Technical writing
Social media ingestion at scale: collecting 58M posts per day from 47 platform schemas
The NLP pipeline that identifies coordinated campaigns, election-day anomalies, and censorship-correlated posting patterns runs on data collected from 47 social media platforms. The downstream processing — 80 NLP workers, 2.4M posts per hour, MinHash deduplication distributed across Redis — gets the attention in write-ups about this stack. The upstream problem of actually getting those posts into the Kafka topic in the first place is less visible but equally complex.

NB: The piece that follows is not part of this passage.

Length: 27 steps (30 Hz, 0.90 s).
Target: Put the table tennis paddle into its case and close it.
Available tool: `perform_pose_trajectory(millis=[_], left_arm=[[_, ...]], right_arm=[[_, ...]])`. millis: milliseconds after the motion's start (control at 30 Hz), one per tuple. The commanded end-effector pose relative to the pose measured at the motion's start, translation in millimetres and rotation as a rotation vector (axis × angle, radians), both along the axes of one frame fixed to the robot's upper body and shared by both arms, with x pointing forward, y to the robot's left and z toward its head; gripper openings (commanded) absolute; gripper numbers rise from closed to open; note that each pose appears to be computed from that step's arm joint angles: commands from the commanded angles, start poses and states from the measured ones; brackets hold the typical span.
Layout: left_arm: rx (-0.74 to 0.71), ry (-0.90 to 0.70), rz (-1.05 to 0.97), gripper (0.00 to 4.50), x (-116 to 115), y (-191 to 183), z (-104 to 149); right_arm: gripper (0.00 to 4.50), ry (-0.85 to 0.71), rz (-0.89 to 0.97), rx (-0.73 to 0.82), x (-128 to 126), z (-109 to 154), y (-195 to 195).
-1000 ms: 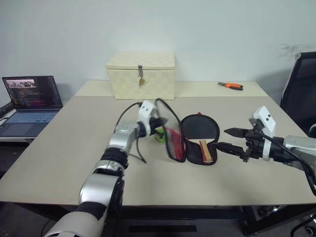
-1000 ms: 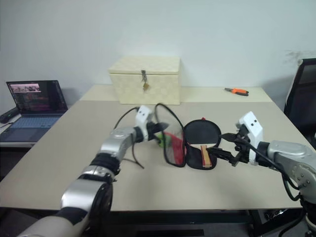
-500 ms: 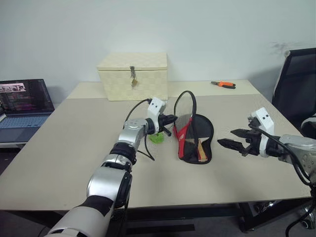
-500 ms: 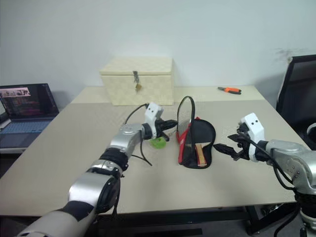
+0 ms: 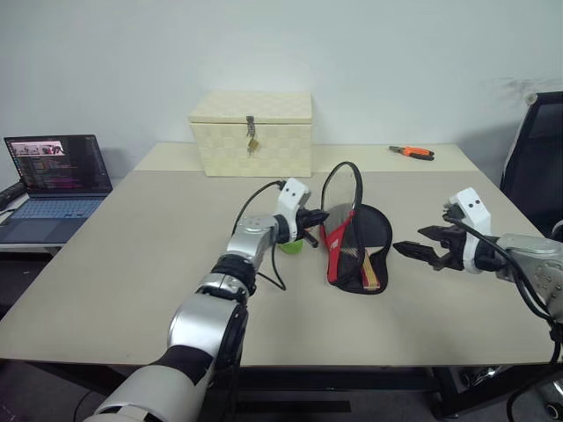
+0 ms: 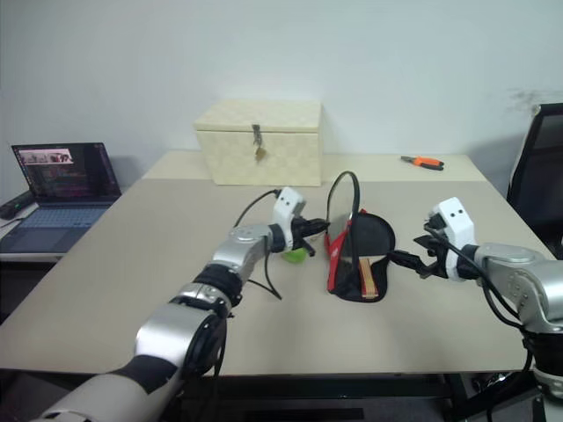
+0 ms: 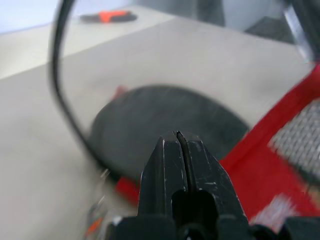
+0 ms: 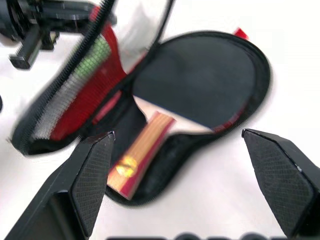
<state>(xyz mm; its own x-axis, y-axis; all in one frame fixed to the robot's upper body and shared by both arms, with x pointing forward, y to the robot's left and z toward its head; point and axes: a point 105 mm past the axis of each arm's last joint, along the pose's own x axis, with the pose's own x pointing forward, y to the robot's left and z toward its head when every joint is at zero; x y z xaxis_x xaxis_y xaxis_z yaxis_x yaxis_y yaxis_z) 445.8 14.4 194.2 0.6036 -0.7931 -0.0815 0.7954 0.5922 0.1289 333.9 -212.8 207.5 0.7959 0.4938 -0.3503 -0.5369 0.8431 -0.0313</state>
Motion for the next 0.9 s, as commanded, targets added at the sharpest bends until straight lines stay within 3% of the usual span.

This post covers the collection side: how 47 different platform schemas become a single CanonicalPost format, how we manage rate limits without getting banned, when we use each of the three collection strategies, and how language detection runs at ingest time rather than as a downstream processing step.
The canonical post schema
Normalizing 47 platform schemas into a single format is the first engineering constraint the pipeline imposes. Every platform calls a post something different (tweet, toot, post, status, reel, update), uses different timestamp formats, represents the author differently, and encodes retweets/reposts/shares in incompatible ways. The CanonicalPost struct resolves this:
@dataclass
class CanonicalPost:
post_id: str # platform:original_id (e.g., "twitter:1234567890")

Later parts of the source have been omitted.